Requirement:
With the pictures removed, write out the data below exactly.

[Data items]
□ □ □ □

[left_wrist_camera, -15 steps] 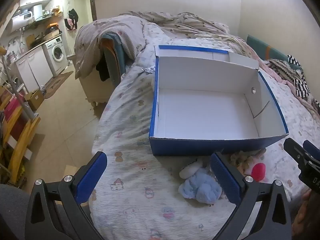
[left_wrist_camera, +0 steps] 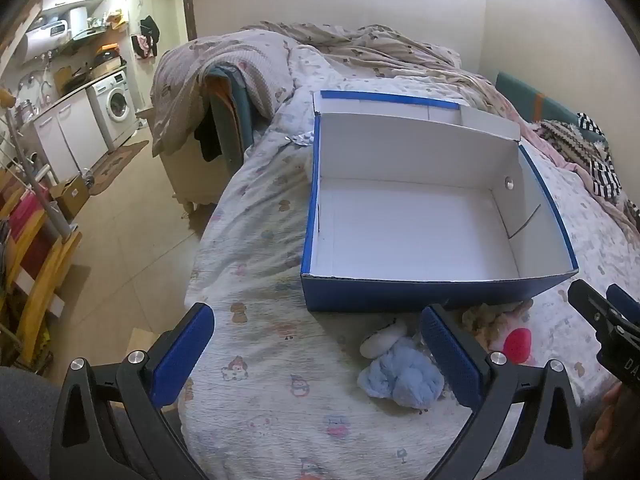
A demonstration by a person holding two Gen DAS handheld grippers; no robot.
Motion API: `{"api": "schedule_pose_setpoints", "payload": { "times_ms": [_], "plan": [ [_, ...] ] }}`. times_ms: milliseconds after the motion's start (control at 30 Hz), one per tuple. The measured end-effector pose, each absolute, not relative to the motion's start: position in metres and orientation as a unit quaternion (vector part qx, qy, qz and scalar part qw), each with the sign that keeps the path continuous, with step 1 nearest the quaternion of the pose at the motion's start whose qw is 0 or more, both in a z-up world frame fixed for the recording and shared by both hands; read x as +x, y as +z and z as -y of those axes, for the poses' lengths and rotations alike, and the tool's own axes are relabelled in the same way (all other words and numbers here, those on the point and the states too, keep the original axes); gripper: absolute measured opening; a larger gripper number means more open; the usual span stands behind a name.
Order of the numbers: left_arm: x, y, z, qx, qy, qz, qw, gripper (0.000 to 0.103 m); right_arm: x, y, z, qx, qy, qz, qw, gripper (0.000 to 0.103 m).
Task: Organize soft objects
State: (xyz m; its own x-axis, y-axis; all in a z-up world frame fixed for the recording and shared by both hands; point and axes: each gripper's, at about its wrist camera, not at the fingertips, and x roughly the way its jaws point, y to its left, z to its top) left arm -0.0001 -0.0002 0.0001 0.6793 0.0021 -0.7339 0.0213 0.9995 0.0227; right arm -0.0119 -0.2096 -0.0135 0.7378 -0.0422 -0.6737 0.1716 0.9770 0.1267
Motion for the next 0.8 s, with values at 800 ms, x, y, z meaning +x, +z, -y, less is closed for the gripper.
{"api": "schedule_pose_setpoints", "payload": {
  "times_ms": [800],
  "plan": [
    [0.0023,0.0012,-0.0003,0.014,-0.005,-0.402,0.916,0.103,-0.0120,-0.0138,0.2090,0.089,-0.057,-0.358,0.928,0.103]
  ]
}}
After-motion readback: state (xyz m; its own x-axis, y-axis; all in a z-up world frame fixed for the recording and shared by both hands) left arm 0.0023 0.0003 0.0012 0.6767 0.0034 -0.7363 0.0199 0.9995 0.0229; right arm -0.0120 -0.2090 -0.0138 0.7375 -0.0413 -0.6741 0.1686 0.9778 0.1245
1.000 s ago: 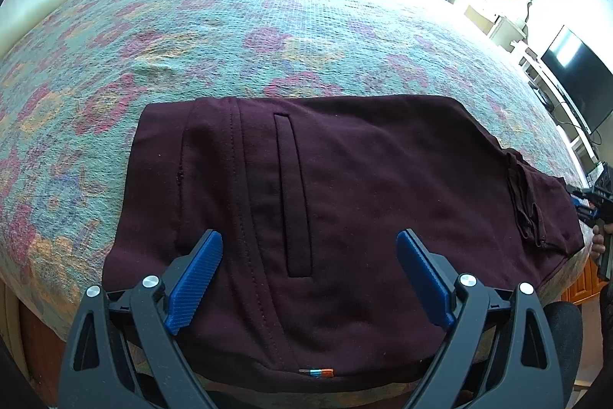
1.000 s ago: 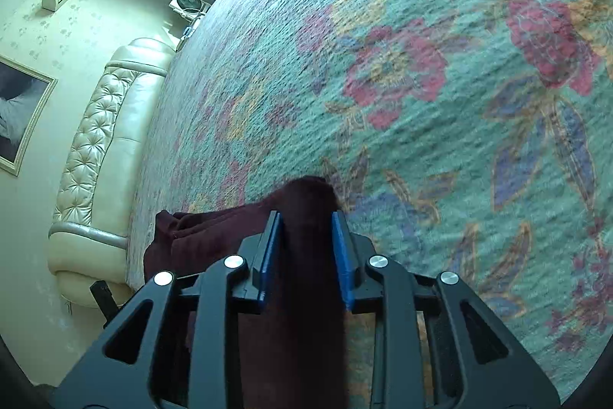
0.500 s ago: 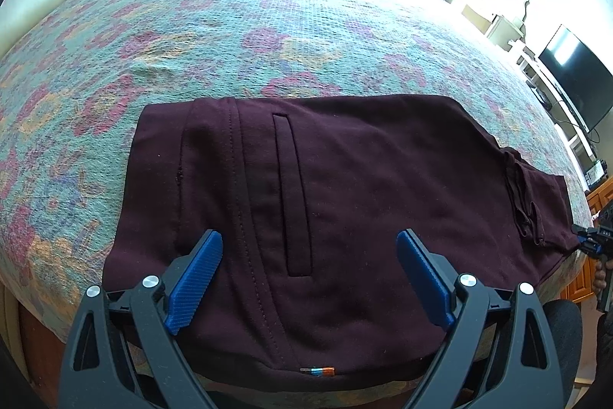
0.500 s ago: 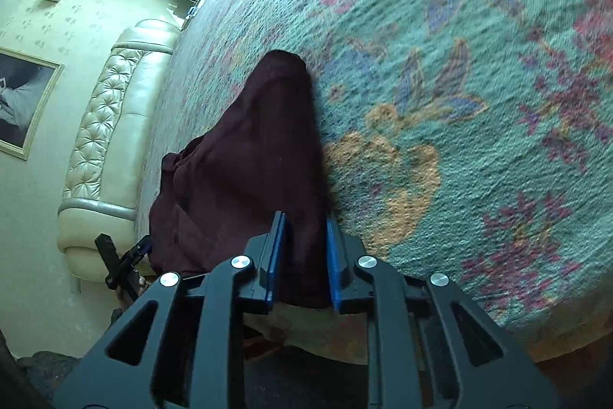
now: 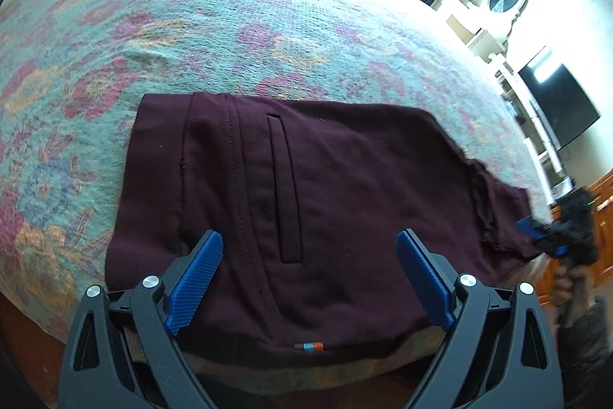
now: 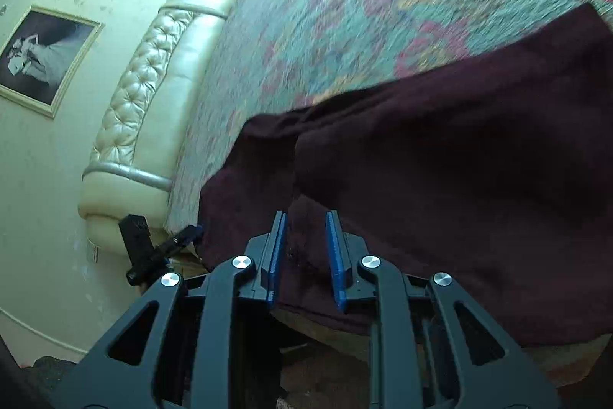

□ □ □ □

Exercise result:
[left_wrist_camera, -15 steps] 
[left_wrist_camera, +0 steps] 
A demonstration by a person holding two Gen DAS handheld grippers; no robot.
Motion API: `{"api": "schedule_pose_setpoints", "payload": { "times_ms": [_], "plan": [ [_, ...] ] }}`. times_ms: milliseconds after the motion's start (control at 30 Hz), one per tuple. The measured end-effector pose, each absolute, not relative to the motion's start: position in metres and orientation as a unit quaternion (vector part qx, qy, qz and scalar part qw), each with the sign that keeps the path continuous, with step 1 nearest the quaternion of the pose at the motion's start whose qw is 0 or more, both in a z-up world frame fixed for the recording and shared by both hands; read x as +x, y as +z and z as -y of those axes, for the poses' lengths and rotations alike, and the tool's own axes are relabelled in the same way (all other words and numbers here, those on the point and the states too, keep the original axes); gripper: absolute measured opening; a larger gripper number means more open; the usual span stands behind a name.
Order of the numbers: left_arm: x, y, z, qx, qy, qz, qw, gripper (0.000 to 0.103 m); right_arm: x, y, z, qx, qy, qz, qw, gripper (0.000 to 0.103 m).
Task: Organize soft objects
State: (xyz m; its own x-axis, y-axis; all in a z-up world frame fixed for the recording and shared by both hands; point and axes: each gripper's, at about its wrist camera, not at the fingertips, and x roughly the way its jaws point, y to its left, z to its top) left arm -0.0001 -0.0002 0.0001 0.6793 0.0021 -0.7339 0.0213 0.9995 0.0227; right arm -0.0119 -0.2096 -0.0135 0.7378 -0.0422 -0.6737 0.1716 0.9770 0.1267
Motion for the next 0.8 s, with values at 800 ms, x, y, z meaning +x, +z, -y, less is closed for the gripper.
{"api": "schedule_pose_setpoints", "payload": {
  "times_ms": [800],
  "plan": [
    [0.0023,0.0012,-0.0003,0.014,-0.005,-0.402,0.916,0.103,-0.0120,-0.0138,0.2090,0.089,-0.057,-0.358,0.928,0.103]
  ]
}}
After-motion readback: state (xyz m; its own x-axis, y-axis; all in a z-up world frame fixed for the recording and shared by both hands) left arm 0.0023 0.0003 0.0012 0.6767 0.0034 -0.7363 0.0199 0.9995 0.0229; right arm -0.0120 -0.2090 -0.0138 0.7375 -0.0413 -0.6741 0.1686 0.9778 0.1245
1.000 s ago: 
1.000 s ago: 
0.500 s ago: 
0.500 s ago: 
now: 
now: 

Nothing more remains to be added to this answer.